[Start of section]

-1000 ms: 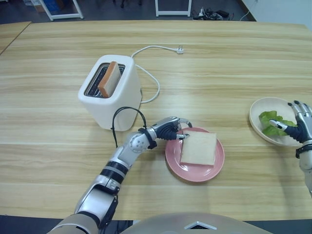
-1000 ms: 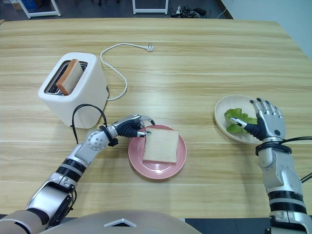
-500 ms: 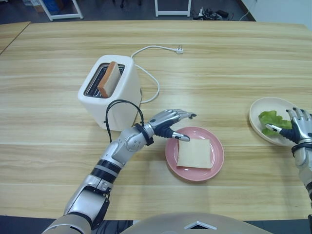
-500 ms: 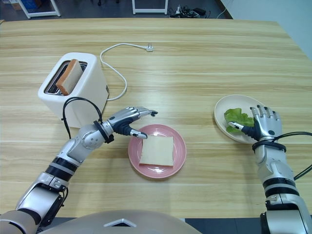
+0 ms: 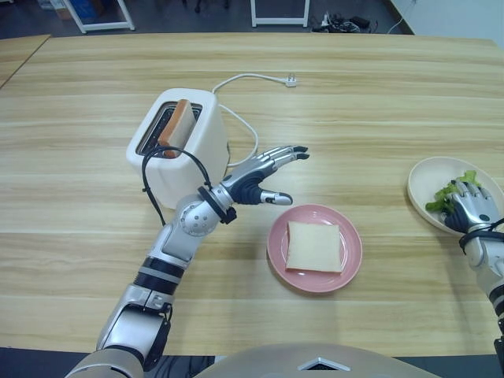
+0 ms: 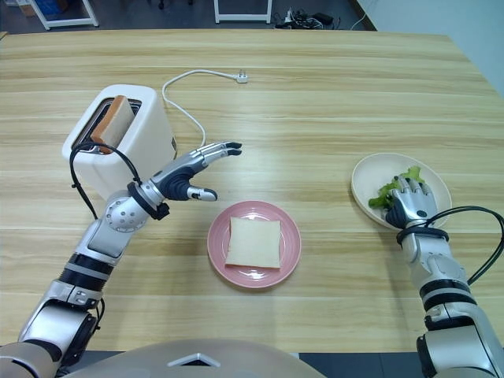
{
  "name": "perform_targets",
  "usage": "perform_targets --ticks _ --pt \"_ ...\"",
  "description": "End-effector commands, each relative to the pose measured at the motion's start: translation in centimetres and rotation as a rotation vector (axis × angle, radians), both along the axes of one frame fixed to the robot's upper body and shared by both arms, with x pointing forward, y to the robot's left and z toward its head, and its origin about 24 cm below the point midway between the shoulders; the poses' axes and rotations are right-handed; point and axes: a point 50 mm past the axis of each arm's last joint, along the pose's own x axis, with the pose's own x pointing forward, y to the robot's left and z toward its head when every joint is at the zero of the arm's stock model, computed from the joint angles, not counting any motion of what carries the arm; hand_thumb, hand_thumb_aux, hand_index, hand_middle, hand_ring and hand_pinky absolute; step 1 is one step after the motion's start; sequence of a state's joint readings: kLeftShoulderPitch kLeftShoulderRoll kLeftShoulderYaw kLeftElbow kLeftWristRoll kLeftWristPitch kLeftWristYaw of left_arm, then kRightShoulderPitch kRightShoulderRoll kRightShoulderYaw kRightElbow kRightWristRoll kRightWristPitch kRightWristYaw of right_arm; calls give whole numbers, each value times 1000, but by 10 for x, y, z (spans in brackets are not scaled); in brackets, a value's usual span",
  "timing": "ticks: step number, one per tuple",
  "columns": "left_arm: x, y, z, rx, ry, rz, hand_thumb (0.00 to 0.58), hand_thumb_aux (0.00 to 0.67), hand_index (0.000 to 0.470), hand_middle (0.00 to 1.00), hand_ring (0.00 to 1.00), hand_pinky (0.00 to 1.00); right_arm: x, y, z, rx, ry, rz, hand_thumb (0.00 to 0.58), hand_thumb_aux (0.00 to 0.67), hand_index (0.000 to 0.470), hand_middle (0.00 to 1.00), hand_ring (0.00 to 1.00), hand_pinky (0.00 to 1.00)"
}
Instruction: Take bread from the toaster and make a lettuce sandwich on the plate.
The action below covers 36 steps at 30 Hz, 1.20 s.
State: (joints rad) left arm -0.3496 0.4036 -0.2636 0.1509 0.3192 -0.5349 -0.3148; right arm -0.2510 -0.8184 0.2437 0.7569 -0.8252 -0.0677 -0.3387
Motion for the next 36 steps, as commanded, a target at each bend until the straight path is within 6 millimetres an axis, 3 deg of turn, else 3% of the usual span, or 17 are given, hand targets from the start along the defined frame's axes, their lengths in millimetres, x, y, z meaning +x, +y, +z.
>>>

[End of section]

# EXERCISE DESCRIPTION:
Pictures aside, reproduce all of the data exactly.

# REPLY TO THE TASK:
-1000 ms: 
-1000 ms: 
-500 ms: 
-500 ms: 
+0 ms: 
+0 ms: 
{
  "name": "perform_targets",
  "usage": "perform_targets --ticks _ --pt \"_ ...\"",
  "description": "End-effector commands, each relative to the pose measured at the motion's start: translation in centimetres and rotation as a rotation vector (axis × angle, radians), both along the axes of one frame fixed to the robot's upper body and shared by both arms, with x pointing forward, y to the robot's left and z toward its head, and its origin about 24 cm below the point midway between the shoulders; the poses' axes and rotations are right-handed; point and axes: a point 50 mm past the axis of each arm's last joint, along the pose's own x axis, with the pose's own x pointing forward, y to the robot's left and z toward its head when every joint is at the zero of the arm's stock model, computed from the joint angles, not counting any motion of what carries the arm; hand_thumb, hand_thumb_aux, hand_index, hand_middle, hand_ring and hand_pinky absolute; step 1 is one step after the motion's start; sequence of a state's joint readings: kLeftShoulderPitch kLeftShoulderRoll kLeftShoulderYaw kLeftElbow kLeftWristRoll kLeftWristPitch kLeftWristYaw of left_arm, then kRightShoulderPitch kRightShoulderRoll kRightShoulderYaw kRightElbow kRightWristRoll kRightWristPitch kRightWristYaw of right_arm; calls give whole numbers, each value times 1000, but by 10 for x, y, z (spans in brackets are not scaled); in brackets, a value's usual span",
  "timing": "ticks: step number, one per tuple",
  "columns": "left_arm: x, y, z, rx, ry, rz, hand_thumb (0.00 to 0.58), hand_thumb_aux (0.00 to 0.67), hand_index (0.000 to 0.470), hand_middle (0.00 to 1.00), hand_ring (0.00 to 1.00), hand_pinky (0.00 to 1.00); right_arm: x, y, z, rx, ry, rz, hand_thumb (0.00 to 0.58), hand_thumb_aux (0.00 to 0.67), hand_index (0.000 to 0.470), hand_middle (0.00 to 1.00), hand_ring (0.00 to 1.00), hand_pinky (0.00 to 1.00)"
}
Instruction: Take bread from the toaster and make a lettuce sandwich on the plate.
The action below covers 36 steps at 30 Hz, 1.20 s.
State: (joints rad) left arm -0.3496 0.4036 -0.2636 0.1509 0.3192 -0.5349 -0.3148; right arm -0.2510 -0.8184 0.2437 0.7569 -0.8252 -0.0677 -0.3387
Motion for the next 36 steps, as commanded, a target at each bend until the straight path is within 6 millimetres an axis, 3 deg of turn, else 3% of the usual span, or 17 are given, hand targets from the start along the defined frame's axes, their lengths in millimetres, x, y, z meaning +x, +y, +z.
>>>

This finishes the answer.